While we must be careful about generalizing from studies of such a specific, highly standardized set of skills, the evolution of CPR training does offer some applicable lessons for wilderness training. Perhaps the most important lesson is the increasing focus in CPR courses on practicing the skills repeatedly and realistically, and getting good corrective feedback. Although wilderness skills are too varied and improvisational to lend themselves to the video-driven format of most current CPR courses (in some of which students practice the skills along with the video), we can see the same principle applied in the National Ski Patrol Outdoor Emergency Care course 14 (which this instructor has been teaching since the beginning of the program). Students typically spend more than half their classroom time doing role-playing scenarios, which require them to figure out the problems, set priorities, and use appropriate skills in a situation made as realistic as possible by the instructor. Many wilderness instructors also teach scenario-driven classes.
Another lesson is that keeping students actively involved, and engaging as many senses as possible, strongly reinforces the learning process. Even lecture can be made interactive by asking leading questions that induce students to make logical and causal connections and figure things out along with you. This helps them develop assessment and analytical skills that they will need to work though both scenarios and real emergencies. Good visual aids that literally show students what you are discussing also reinforce learning, but beware of the unadorned bullet point presentation, which is a sure cure for insomnia.
Although the WMS effort to standardize WFA curricula failed, it did have one side benefit. Participants received copies of everyone else's curricula. Perhaps not surprisingly, they were all very similar. In WFA, we all teach some form of patient assessment, basic wound care, bandaging, and splinting. We all teach about environmental hazards including the effects of heat, cold, and (when relevant to our students) altitude. We all discuss biological hazards, especially the ones that our students (depending on where they live and travel) are likely to encounter. We all at least mention medical problems in the wilderness. In WFR and WEMT we add more advanced skills such as wilderness extrication and transport (including spinal management), and improvised traction splinting; we review human anatomy and physiology; and we explore environmental and biological hazards, as well as medical emergencies, much more thoroughly.

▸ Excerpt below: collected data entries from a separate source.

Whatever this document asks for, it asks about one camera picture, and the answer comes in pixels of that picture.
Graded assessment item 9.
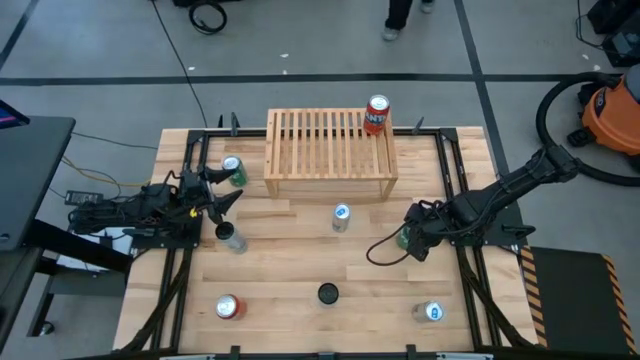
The black hazard-striped floor mat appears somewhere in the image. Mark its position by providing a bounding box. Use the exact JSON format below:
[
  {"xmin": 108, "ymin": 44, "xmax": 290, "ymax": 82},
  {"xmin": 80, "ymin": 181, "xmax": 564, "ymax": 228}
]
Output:
[{"xmin": 519, "ymin": 244, "xmax": 640, "ymax": 356}]

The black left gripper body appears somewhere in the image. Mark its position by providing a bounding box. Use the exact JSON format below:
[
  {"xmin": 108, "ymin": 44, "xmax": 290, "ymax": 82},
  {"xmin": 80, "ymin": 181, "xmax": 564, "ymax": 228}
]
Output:
[{"xmin": 178, "ymin": 168, "xmax": 215, "ymax": 222}]

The black power adapter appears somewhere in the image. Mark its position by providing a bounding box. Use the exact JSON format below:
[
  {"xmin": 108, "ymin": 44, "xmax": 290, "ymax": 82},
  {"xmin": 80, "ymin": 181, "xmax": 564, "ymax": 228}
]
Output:
[{"xmin": 64, "ymin": 189, "xmax": 105, "ymax": 207}]

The white Celsius can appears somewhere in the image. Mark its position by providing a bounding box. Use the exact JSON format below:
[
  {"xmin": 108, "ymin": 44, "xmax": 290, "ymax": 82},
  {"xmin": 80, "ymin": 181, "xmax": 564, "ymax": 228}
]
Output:
[
  {"xmin": 317, "ymin": 282, "xmax": 340, "ymax": 306},
  {"xmin": 214, "ymin": 221, "xmax": 249, "ymax": 255}
]

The person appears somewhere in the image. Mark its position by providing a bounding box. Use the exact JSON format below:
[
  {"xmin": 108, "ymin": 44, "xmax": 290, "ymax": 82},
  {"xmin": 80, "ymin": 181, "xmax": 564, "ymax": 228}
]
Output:
[{"xmin": 382, "ymin": 0, "xmax": 436, "ymax": 42}]

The black equipment case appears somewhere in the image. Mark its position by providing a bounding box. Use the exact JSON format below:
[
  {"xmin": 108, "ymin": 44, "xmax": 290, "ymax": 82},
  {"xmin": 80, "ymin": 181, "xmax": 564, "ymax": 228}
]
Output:
[{"xmin": 574, "ymin": 0, "xmax": 640, "ymax": 69}]

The laptop screen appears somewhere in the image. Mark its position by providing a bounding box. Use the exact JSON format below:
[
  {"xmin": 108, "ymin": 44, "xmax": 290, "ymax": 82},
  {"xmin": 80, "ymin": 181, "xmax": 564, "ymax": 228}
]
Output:
[{"xmin": 0, "ymin": 98, "xmax": 30, "ymax": 130}]

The blue silver Red Bull can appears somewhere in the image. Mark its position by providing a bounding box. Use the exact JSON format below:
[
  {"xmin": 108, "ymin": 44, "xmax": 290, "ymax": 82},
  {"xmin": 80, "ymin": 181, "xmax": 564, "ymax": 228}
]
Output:
[
  {"xmin": 331, "ymin": 202, "xmax": 352, "ymax": 234},
  {"xmin": 411, "ymin": 299, "xmax": 445, "ymax": 324}
]

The orange shop vacuum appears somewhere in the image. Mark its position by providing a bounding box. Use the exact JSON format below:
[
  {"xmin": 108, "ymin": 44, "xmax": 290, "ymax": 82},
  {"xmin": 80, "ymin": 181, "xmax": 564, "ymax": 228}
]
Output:
[
  {"xmin": 567, "ymin": 64, "xmax": 640, "ymax": 174},
  {"xmin": 535, "ymin": 71, "xmax": 640, "ymax": 188}
]

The coiled black cable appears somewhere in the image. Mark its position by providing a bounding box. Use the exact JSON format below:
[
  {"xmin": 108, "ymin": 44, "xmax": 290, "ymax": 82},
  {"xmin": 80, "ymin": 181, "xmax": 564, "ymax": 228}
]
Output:
[{"xmin": 188, "ymin": 0, "xmax": 229, "ymax": 36}]

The white paper sheet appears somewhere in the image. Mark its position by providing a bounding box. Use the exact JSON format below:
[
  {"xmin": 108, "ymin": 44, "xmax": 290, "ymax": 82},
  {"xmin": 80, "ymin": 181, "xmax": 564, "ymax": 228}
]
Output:
[{"xmin": 57, "ymin": 227, "xmax": 139, "ymax": 272}]

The long black floor cable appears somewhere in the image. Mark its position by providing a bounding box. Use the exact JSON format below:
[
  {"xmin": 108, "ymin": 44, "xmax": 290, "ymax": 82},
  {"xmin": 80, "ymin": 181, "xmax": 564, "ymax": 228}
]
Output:
[{"xmin": 149, "ymin": 0, "xmax": 209, "ymax": 129}]

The thin black floor cable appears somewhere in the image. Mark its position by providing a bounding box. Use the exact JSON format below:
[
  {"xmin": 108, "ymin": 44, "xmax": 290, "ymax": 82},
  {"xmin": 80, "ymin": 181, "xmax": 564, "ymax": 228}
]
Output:
[{"xmin": 69, "ymin": 130, "xmax": 159, "ymax": 151}]

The red Fanta can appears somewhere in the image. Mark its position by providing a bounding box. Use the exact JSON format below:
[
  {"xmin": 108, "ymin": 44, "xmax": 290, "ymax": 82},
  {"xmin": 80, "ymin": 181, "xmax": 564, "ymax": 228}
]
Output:
[
  {"xmin": 215, "ymin": 293, "xmax": 248, "ymax": 321},
  {"xmin": 362, "ymin": 93, "xmax": 391, "ymax": 136}
]

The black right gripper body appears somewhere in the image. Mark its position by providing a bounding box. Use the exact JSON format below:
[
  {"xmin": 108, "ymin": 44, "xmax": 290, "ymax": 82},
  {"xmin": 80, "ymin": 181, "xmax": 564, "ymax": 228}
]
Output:
[{"xmin": 410, "ymin": 201, "xmax": 459, "ymax": 246}]

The wooden slatted shelf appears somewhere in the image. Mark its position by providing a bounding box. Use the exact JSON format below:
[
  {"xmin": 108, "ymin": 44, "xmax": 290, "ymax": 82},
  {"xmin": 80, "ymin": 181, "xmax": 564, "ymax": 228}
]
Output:
[{"xmin": 263, "ymin": 107, "xmax": 400, "ymax": 200}]

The black aluminium table frame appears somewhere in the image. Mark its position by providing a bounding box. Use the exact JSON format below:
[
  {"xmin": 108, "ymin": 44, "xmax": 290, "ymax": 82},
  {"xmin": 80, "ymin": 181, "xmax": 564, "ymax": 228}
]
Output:
[{"xmin": 112, "ymin": 127, "xmax": 541, "ymax": 360}]

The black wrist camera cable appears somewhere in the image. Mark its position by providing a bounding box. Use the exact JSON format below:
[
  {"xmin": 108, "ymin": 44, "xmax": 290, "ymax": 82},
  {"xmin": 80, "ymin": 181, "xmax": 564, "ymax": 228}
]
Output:
[{"xmin": 366, "ymin": 232, "xmax": 416, "ymax": 267}]

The black desk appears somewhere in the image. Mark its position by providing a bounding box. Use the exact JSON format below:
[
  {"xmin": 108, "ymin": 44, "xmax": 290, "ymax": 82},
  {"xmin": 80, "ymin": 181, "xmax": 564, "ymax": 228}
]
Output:
[{"xmin": 0, "ymin": 115, "xmax": 134, "ymax": 346}]

By eliciting stories of wilderness emergencies (and near misses) from our students and alumni, and mining data on wilderness accidents from any outdoor organizations with which we may be affiliated, we can do an ongoing reality check of what we are teaching. However, even an evidence-based, standardized curriculum cannot guarantee that students will learn (as the many studies of CPR performance and training testify). Whether our classes are effective in preparing students for real emergencies still depends more on how we teach than on what we teach.